Overdubbing

Overdubbing

[v. oh-ver-duhb; n. oh-ver-duhb]
Overdubbing (the process of making an overdub, or overdubs) is a technique used by recording studios to add a supplementary recorded sound to a previously recorded performance.

Tracking (or "laying the basic tracks") of the rhythm section (usually including drums) to a song, then following with overdubs (solo instruments, such as keyboards or guitar, then finally vocals), has been the standard technique for recording popular music since the early 1960s.

Overdubs can be made for a variety of reasons. One of the most obvious is for convenience; for example, if a bass guitarist is temporarily unavailable, the recording can be made and the bass track added later. Similarly, if only one or two guitarists are available, but a song calls for multiple guitar parts, a guitarist can play both lead and rhythm guitar (such as in Cream's "Sunshine of Your Love", when it would have been physically impossible for Eric Clapton to solo and play rhythm guitar simultaneously). Singers who also play an instrument find overdubbing a convenience, since it allows them to focus on one role at a time.

Many vocalists use overdubbing to effectively sing harmony with themselves, as did Patti Page, Harry Nilsson, Laura Nyro, The Carpenters, Brian Wilson, and George Harrison (who credited himself as the "George O'Hara-Smith Singers"). The members of Queen overdubbed their voices numerous times, to create the chorus effect for "Bohemian Rhapsody". Sometimes only certain plural-related words (e.g., two, us, dual, we) are overdubded, e.g., on Brian Eno's Taking Tiger Mountain (By Strategy) album. Singers in particular have also used the practice to perfect a recorded performance over several takes.
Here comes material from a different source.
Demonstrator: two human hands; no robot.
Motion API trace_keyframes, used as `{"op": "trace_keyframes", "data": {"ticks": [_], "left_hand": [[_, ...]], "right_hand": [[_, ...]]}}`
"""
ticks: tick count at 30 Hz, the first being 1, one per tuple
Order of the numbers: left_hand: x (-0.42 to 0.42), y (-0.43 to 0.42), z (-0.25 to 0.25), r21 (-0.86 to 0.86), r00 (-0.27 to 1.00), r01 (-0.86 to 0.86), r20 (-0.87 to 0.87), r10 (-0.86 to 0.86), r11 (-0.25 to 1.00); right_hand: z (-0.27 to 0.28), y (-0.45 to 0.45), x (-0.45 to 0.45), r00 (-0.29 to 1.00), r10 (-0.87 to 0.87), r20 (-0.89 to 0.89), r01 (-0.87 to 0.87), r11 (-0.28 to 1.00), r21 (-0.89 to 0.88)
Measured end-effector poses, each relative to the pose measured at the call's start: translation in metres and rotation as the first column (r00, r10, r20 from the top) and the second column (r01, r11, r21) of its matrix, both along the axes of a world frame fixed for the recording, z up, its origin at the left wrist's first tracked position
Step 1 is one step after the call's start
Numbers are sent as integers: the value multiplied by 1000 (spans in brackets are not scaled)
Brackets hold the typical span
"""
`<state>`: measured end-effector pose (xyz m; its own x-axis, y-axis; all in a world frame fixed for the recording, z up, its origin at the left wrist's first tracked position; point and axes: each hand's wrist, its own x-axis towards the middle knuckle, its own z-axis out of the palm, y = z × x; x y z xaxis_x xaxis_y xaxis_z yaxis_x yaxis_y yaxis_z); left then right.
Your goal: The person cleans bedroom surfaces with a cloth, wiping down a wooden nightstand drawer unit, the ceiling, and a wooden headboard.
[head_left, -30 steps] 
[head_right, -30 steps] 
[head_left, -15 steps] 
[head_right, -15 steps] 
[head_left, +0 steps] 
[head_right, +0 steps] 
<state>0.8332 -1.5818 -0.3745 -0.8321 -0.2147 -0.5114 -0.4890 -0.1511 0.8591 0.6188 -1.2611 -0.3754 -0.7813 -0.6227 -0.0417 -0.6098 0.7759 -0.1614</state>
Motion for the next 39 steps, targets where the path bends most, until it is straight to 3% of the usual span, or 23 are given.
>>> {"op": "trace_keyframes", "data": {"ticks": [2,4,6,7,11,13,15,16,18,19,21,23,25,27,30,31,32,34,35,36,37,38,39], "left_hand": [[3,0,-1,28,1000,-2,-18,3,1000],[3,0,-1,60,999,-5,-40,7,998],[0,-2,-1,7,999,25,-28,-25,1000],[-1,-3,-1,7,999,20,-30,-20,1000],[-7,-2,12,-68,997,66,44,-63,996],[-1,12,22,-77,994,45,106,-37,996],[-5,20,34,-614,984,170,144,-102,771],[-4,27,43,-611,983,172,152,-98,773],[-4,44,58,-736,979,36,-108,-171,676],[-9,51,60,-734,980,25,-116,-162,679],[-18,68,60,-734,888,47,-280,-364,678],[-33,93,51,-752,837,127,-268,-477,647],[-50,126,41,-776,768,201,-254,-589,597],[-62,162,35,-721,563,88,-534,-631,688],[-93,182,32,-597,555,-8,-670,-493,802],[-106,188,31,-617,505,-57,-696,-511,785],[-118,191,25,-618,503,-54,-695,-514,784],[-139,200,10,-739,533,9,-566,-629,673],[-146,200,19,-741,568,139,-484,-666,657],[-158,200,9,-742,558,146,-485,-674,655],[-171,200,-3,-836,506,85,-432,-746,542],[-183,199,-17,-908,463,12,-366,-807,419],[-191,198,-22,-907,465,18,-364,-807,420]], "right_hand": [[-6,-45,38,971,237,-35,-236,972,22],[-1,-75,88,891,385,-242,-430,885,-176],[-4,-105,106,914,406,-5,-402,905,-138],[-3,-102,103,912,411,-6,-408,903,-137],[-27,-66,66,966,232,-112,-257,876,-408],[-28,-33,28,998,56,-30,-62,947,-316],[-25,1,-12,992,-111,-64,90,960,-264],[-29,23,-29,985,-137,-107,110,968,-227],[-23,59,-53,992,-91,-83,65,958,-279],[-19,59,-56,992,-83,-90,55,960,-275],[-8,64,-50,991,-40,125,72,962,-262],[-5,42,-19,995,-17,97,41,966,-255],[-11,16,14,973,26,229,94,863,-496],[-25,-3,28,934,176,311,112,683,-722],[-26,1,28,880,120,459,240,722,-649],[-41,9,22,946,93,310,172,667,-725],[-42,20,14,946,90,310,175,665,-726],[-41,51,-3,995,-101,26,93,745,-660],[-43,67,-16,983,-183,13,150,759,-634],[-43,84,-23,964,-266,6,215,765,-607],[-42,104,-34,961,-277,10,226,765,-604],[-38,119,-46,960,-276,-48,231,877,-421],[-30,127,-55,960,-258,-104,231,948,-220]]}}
Singer Dusty Springfield is widely reported to have painstakingly assembled individual phrases over time in order to record the ultimate performance. Overdubbing is also used to solidify a weak singer; doubletracking allows a singer with poor intonation to sound more in tune. (The opposite of this is often used with sampled instruments; detuning the sample slightly can make the sound more lifelike.)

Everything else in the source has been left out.